Work required: Among the entries, find the lines with the string "bucket" and copy them.

☆ ☆ ☆

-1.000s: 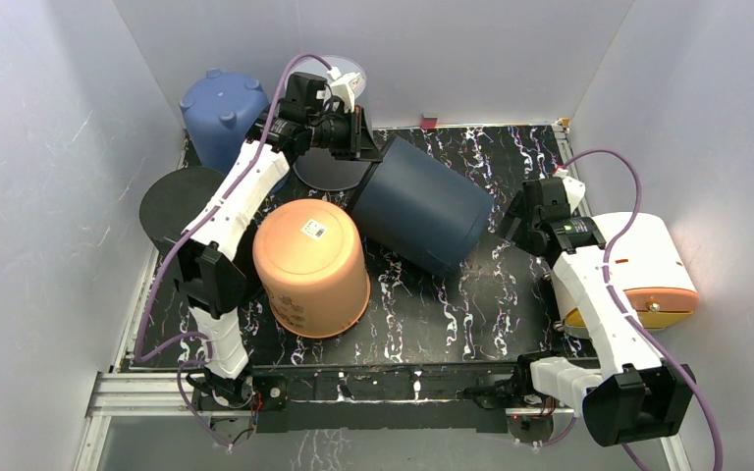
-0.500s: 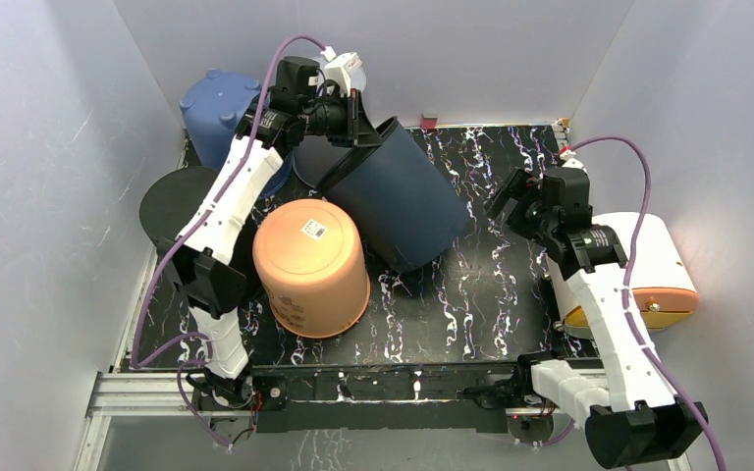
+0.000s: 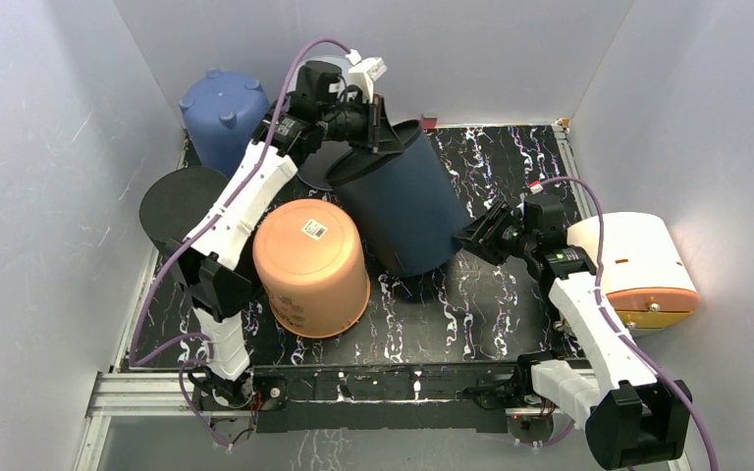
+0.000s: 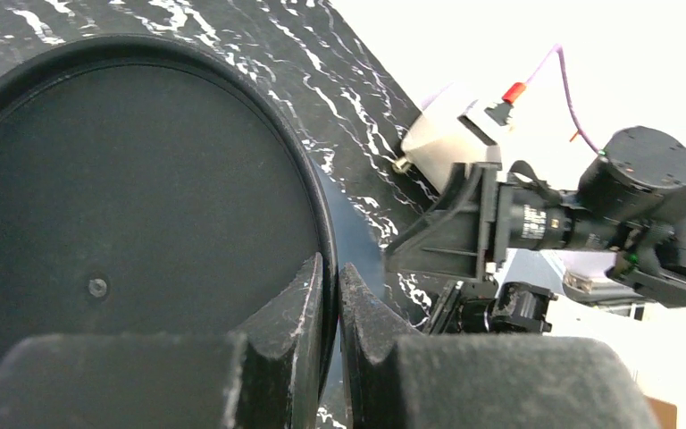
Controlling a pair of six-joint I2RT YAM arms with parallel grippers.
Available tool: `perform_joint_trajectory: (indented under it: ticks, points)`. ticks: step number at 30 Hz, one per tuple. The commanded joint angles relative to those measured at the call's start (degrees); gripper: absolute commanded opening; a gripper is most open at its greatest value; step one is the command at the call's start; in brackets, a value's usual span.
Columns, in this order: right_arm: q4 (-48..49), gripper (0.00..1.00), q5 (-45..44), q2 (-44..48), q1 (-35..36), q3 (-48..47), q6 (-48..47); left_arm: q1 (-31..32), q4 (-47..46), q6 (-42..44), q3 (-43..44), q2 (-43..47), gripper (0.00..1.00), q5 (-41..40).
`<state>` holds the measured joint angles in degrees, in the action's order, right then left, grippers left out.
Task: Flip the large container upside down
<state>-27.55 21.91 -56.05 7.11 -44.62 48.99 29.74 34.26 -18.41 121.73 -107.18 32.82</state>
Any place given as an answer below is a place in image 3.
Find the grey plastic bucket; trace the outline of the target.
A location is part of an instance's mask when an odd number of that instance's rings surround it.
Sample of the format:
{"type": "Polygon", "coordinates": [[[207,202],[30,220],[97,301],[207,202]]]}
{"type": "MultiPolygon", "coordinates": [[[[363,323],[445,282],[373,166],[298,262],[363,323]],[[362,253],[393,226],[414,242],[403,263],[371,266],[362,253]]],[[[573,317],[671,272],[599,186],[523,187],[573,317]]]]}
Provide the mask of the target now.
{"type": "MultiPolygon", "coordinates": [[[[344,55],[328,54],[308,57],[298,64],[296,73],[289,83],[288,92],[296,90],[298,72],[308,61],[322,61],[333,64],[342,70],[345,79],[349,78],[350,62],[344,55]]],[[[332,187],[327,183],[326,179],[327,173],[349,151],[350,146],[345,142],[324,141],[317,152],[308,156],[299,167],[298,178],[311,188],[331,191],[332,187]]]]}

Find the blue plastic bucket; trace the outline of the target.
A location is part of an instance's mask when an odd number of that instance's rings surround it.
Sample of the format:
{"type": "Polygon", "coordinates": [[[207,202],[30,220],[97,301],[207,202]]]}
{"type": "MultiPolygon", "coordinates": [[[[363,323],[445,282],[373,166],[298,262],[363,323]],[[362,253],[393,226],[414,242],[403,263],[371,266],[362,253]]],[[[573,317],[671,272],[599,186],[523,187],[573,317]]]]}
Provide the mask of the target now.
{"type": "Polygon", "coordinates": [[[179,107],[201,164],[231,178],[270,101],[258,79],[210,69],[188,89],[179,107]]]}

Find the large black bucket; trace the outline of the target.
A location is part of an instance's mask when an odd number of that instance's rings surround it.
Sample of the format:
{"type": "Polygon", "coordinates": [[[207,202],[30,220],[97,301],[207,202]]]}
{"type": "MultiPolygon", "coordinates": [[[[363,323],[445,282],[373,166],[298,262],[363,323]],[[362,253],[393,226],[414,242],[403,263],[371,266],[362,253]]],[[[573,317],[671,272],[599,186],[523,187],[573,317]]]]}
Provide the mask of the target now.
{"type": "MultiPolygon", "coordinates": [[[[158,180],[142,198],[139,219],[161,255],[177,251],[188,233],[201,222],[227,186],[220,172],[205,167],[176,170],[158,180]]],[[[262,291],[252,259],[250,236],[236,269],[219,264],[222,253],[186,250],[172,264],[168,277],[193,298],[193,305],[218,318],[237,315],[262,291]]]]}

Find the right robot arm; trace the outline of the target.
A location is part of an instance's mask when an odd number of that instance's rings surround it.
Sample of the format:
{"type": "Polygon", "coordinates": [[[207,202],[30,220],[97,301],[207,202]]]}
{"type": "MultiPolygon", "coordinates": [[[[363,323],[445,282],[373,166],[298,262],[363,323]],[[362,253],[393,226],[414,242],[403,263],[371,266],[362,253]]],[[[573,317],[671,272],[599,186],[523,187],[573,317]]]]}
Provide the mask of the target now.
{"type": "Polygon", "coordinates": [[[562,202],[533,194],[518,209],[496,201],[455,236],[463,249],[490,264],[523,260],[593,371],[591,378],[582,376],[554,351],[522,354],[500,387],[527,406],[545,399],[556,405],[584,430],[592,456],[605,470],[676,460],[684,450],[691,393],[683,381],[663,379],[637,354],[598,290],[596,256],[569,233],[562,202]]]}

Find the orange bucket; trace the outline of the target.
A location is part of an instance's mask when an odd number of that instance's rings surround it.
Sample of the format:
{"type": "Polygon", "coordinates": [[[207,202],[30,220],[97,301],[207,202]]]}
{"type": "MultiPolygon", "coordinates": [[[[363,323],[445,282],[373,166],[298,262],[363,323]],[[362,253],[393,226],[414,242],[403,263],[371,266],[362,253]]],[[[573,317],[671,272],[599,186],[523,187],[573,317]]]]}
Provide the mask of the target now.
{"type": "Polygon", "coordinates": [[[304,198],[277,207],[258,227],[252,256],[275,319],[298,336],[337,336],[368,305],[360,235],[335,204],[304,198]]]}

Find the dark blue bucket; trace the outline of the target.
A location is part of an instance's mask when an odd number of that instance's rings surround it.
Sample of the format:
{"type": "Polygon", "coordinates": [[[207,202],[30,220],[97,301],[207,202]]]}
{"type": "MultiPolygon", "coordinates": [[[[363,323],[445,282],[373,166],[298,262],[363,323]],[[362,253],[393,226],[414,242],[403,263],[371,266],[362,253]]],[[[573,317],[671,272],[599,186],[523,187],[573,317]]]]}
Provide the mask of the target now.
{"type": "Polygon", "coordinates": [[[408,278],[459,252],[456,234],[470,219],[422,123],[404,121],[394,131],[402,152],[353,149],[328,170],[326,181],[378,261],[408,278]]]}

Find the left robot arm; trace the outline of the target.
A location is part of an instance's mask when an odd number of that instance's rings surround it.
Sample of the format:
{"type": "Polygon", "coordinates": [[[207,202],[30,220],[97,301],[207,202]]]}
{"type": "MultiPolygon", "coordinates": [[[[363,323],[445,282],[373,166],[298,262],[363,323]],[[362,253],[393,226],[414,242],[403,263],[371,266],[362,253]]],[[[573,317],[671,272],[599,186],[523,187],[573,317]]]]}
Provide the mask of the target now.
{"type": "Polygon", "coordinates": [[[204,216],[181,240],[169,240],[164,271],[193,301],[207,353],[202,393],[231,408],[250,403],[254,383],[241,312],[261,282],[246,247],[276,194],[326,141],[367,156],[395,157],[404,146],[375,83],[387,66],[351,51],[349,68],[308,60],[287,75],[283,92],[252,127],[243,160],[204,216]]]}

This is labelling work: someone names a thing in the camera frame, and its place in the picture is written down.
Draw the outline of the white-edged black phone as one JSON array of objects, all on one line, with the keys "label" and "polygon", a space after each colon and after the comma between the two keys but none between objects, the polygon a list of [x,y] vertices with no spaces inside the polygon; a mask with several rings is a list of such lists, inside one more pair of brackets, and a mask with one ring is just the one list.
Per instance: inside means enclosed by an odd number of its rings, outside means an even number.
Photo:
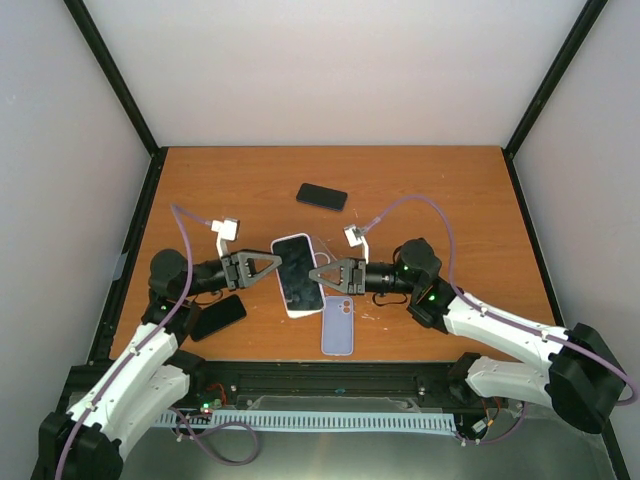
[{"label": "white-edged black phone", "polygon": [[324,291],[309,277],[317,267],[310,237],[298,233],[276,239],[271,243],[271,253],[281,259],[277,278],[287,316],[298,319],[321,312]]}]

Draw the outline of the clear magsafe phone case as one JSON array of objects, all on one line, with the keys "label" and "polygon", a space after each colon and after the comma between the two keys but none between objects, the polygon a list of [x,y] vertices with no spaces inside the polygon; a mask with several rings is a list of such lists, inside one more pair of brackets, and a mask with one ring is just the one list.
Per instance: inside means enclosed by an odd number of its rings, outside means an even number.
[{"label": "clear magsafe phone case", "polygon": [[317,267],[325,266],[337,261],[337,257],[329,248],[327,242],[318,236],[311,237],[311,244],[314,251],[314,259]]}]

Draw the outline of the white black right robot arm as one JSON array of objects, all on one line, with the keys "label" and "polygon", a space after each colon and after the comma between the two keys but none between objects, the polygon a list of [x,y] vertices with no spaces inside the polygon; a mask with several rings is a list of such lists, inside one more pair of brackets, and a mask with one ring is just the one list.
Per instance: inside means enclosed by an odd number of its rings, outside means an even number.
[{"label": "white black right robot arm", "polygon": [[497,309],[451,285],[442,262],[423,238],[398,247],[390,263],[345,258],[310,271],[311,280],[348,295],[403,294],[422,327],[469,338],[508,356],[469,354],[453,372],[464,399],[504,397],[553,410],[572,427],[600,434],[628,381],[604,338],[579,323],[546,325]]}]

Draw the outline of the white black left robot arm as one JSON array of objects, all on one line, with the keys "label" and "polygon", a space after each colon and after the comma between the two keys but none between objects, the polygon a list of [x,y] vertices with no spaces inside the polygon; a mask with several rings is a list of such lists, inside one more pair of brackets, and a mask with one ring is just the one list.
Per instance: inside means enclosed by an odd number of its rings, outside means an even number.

☆ ☆ ☆

Response to the exercise:
Find the grey plastic bucket; trace the outline of the target.
Find the blue plastic bucket; trace the outline of the target.
Find the large black bucket; trace the outline of the target.
Find the orange bucket; trace the outline of the target.
Find the dark blue bucket; trace the outline of the target.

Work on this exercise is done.